In 2023, Huang was one of three winners of the National Cultural Award, alongside Wu Jing-jyi and Li Shu-de.

== Personal life ==

Huang's sons from previous marriage, Huang Chiang-hua, Huang Wen-je, and Huang Wen-yao carried on the family business in late 1990s. Later on, Chiang-hua and Wen-je established their own glove puppet production company named "Pili Recording Company" (renamed as Pili International Multi-media Co. Ltd in 2000). Huang, accompanied by Huang Li-gang and Huang Feng-yi – his son and daughter from his second marriage, continued to manage a new production company called "JinKwang Glove Puppet Production". The main characters remained as Si Yeng-weng and "The man hidden behind Mirror".
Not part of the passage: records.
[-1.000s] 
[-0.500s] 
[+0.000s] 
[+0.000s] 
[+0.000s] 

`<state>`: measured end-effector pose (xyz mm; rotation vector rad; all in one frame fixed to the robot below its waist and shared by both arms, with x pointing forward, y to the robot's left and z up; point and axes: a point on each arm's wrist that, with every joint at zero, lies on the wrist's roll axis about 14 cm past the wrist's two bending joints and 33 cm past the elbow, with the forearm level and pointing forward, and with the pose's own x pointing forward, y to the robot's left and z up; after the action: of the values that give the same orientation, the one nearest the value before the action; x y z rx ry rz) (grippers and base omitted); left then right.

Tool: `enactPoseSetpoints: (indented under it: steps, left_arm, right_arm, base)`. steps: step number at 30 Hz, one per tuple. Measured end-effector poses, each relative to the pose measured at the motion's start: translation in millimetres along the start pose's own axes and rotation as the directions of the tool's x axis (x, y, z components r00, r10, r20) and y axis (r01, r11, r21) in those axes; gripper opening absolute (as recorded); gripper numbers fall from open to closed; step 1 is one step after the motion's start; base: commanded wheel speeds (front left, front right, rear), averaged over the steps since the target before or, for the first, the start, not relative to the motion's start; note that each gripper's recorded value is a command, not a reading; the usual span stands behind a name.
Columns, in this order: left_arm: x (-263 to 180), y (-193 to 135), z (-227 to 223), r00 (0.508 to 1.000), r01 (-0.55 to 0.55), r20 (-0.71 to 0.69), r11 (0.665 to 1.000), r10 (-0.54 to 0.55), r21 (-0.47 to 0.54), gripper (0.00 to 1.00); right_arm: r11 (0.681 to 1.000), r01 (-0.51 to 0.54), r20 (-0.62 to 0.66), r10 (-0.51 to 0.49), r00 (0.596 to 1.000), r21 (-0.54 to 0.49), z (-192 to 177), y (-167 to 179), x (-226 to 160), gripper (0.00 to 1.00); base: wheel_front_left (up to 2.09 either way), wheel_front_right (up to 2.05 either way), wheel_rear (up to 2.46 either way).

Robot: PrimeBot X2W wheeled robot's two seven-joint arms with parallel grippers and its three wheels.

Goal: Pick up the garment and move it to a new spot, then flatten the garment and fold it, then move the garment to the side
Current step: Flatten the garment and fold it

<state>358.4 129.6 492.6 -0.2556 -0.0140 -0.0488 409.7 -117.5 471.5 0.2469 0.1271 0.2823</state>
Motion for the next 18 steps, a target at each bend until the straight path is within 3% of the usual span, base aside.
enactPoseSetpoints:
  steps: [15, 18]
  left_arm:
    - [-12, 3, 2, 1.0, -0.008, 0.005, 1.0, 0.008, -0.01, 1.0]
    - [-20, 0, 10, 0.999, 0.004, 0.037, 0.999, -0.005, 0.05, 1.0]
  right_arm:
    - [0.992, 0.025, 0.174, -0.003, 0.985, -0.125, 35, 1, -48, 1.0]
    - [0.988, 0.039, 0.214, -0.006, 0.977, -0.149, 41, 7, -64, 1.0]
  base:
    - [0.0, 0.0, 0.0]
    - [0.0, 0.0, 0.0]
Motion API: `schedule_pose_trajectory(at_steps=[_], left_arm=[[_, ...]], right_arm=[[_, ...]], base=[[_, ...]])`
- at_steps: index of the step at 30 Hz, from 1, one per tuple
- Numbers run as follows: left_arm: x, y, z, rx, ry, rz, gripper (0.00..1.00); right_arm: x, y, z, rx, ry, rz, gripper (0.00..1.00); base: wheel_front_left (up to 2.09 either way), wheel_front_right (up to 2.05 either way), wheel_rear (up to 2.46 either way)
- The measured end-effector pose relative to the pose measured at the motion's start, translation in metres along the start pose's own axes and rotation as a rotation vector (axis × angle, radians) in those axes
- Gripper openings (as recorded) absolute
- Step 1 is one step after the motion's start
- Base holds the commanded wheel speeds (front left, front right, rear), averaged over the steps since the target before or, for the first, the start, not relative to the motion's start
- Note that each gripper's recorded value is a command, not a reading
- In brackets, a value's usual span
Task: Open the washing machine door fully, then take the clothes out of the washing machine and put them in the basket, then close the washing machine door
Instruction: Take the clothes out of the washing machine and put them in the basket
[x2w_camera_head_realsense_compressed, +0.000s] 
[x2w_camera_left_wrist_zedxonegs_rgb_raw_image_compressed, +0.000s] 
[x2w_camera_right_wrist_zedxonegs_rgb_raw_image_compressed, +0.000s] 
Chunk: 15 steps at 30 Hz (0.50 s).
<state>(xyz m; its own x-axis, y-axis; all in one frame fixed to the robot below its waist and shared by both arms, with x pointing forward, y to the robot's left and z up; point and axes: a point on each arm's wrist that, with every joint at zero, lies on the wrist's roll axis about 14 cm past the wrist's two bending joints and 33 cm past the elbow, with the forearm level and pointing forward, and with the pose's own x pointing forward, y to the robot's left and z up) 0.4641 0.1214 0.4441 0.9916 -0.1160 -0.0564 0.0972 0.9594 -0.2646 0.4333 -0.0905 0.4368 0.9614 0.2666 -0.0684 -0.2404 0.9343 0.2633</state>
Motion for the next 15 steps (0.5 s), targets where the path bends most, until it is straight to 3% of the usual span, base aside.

Although his sons and daughters from two marriages have their separate glove puppetry groups, they worked together to support the eighteenth anniversary of the Yunlin County Puppet Festival in 2020. The premiere took place at HuWei Highspeed Railway station on October 2, 2020.

Huang Chun-hsiung's twin sons Wen-yao and Wen-je died in 2022 on February 6 and 12 June, respectively.